Generation of a New Form of Human PrPSc in Vitro by Interspecies Transmission from Cervid Prions

Prion diseases are infectious neurodegenerative disorders that affect humans and animals and that result from the conversion of normal prion protein (PrPC) into the misfolded prion protein (PrPSc). Chronic wasting disease (CWD) is a prion disorder of increasing prevalence within the United States that affects a large population of wild and captive deer and elk. Determining the risk of transmission of CWD to humans is of utmost importance, considering that people can be infected by animal prions, resulting in new fatal diseases.
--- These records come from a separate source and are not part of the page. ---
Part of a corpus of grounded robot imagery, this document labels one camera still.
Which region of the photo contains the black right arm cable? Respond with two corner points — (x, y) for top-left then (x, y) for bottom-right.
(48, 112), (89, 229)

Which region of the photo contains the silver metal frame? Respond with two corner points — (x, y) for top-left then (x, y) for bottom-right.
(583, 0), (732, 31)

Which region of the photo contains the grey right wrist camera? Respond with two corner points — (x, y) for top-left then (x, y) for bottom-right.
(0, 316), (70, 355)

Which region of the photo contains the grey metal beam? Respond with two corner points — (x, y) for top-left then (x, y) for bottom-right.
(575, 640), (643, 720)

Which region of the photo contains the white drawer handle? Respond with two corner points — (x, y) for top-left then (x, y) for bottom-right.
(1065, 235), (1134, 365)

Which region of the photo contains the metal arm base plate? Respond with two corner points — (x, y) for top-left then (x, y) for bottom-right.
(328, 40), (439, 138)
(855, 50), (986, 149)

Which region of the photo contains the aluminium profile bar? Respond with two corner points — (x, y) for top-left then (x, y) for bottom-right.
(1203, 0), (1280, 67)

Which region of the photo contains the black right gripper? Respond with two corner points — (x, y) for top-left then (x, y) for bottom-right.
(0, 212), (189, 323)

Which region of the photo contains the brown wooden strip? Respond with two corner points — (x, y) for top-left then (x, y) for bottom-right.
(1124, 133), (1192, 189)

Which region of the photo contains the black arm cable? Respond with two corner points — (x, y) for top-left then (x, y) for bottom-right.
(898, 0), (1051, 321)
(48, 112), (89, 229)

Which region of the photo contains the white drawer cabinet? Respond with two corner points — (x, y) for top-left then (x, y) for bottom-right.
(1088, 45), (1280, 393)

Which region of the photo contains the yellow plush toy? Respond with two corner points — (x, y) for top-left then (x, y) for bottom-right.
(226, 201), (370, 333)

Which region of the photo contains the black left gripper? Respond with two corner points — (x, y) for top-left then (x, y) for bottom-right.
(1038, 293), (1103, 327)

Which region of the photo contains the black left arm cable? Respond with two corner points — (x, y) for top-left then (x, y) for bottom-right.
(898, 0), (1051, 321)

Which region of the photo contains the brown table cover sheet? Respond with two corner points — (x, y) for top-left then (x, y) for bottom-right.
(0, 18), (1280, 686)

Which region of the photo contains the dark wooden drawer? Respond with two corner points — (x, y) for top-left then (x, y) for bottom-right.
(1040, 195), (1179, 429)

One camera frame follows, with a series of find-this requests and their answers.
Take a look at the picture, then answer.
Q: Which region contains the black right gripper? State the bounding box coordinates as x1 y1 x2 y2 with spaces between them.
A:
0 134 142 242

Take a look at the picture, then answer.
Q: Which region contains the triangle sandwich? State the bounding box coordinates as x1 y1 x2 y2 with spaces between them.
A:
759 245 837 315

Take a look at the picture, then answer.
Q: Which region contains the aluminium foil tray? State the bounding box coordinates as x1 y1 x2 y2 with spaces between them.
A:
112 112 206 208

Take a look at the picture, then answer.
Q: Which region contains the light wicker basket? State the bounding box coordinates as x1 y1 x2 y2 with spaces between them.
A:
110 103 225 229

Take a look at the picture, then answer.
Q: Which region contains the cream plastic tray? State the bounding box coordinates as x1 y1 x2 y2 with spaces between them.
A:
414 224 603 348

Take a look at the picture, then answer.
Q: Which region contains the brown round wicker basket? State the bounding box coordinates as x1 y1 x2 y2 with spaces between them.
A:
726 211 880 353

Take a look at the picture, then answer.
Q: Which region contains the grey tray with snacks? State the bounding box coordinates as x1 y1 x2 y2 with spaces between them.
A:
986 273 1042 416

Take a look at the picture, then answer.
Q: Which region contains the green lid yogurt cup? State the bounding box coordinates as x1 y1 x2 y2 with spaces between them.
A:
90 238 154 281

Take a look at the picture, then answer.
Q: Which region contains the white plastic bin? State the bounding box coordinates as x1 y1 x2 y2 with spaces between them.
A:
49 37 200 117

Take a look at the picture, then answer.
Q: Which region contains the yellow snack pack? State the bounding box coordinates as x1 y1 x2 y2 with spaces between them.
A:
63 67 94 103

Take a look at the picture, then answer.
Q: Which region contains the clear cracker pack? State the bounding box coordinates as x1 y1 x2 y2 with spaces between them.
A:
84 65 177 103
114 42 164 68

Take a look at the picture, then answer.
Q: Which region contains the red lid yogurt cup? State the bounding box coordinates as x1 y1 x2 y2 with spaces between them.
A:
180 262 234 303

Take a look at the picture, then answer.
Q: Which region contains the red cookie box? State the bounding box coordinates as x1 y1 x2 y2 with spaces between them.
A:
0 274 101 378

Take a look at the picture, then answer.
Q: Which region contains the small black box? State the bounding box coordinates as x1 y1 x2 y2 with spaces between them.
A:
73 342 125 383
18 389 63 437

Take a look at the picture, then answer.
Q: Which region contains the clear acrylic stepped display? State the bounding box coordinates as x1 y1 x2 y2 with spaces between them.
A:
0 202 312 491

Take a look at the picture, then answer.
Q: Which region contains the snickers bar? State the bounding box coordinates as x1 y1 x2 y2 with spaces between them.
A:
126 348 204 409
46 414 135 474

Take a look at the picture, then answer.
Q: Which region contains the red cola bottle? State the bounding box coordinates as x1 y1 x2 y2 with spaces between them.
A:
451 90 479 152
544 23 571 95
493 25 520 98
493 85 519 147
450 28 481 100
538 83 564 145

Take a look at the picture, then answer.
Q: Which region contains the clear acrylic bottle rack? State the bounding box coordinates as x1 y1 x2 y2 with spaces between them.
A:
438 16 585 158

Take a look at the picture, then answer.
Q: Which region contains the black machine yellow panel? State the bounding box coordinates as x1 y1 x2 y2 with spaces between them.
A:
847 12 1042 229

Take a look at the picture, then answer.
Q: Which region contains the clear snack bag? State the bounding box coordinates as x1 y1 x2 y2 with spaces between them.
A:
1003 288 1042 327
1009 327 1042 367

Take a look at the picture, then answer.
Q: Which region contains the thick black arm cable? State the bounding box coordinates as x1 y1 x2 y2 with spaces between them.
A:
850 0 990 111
To study the possibility that human PrPC can be converted into the misfolded form by CWD PrPSc, we performed experiments using the protein mis-folding cyclic amplification technique, which mimics in vitro the process of prion replication. Our results show that cervid PrPSc can induce the conversion of human PrPC but only after the CWD prion strain has been stabilized by successive passages in vitro or in vivo. Interestingly, the newly generated human PrPSc exhibits a distinct biochemical pattern that differs from that of any of the currently known forms of human PrPSc. Our results also have profound implications for understanding the mechanisms of the prion species barrier and indicate that the transmission barrier is a dynamic process that depends on the strain and moreover the degree of adaptation of the strain. If our findings are corroborated by infectivity assays, they will imply that CWD prions have the potential to infect humans and that this ability progressively increases with CWD spreading.